Con la innovación nuevamente como motor, posicionamos a Mathienzo en un lugar diferente dentro de la categoría y sentamos las bases para seguir desarrollando nuevas formas de acercar la yerba mate a más personas, mercados y momentos de consumo, explicó Tiferes.
La yerba no se encuentra en cualquier supermercado: como otras marcas chicas de yerba mate, se manejan en canales digitales, y también en venta directa a empresas (B2B). Además, exportamos a Chile, nuestro principal mercado internacional, Australia, Tailandia, República Checa y Rusia, indicó su creador. Actualmente tienen una producción y venta de unos 35.000 kilos anuales.
Y para impulsar a la marca en el mundo internacional del polo, Tiferes se asoció con Lando Simonetti y Adrián Simonetti, chairman y CEO global de La Martina, respectivamente. Los Simonetti arrancaron como mentores de Tiferes, a quien le dieron uno de sus primeros trabajos como cadete y de quien observaron su pasión y ganas de crear. Y ahora son socios minoritarios en el emprendimiento.
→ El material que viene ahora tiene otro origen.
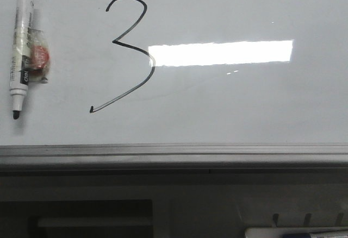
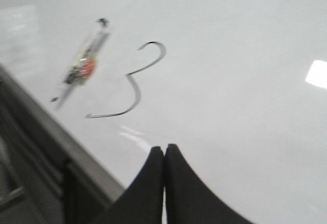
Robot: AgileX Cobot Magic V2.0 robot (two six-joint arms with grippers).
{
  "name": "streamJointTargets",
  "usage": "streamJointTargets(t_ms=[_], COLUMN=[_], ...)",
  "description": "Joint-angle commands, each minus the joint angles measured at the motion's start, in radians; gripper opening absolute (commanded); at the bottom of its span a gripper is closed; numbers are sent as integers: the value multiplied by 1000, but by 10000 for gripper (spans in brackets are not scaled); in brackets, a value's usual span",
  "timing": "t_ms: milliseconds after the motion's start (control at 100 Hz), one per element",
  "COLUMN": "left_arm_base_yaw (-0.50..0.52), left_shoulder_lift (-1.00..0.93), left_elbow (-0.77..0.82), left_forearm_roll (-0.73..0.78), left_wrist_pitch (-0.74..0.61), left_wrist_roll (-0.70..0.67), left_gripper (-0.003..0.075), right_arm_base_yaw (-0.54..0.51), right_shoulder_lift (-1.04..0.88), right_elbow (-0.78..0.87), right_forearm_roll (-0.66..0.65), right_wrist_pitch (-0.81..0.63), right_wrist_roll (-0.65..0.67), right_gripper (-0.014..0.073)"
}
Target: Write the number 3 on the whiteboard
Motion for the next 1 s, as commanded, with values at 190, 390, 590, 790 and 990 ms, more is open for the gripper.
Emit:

Más allá del vínculo societario, compartimos una misma visión. El concepto sobre el que estamos trabajando es que el mate forma parte del equipamiento técnico del polista. Así como están la montura, el casco o el taco, también está el mate. No solo por su funcionalidad, sino porque representa la conexión con el origen, la identidad y los valores de este deporte, explicó.
Ese enfoque resignifica al mate: deja de ser simplemente una infusión para convertirse en un símbolo cultural que acompaña al polista dentro y fuera de la cancha, en cualquier parte del mundo, agregó. Como dice Lando Simonetti: No somos una marca más de yerba mate; somos la yerba del polo, cuenta Tiferes.
Otra innovación donde se metió es en tokenizar una partida de yerba mate. Desarrollamos el primer proyecto de tokenización aplicado a la categoría, permitiendo que personas puedan participar económicamente del crecimiento de una partida de yerba mate estacionada, relató. Lo que más me sorprendió fue entender que, gracias a una tecnología como la tokenización, la marca podía aparecer en el celular de una persona en cualquier parte del mundo que quizás nunca había oído hablar de la yerba mate, amplió Tiferes.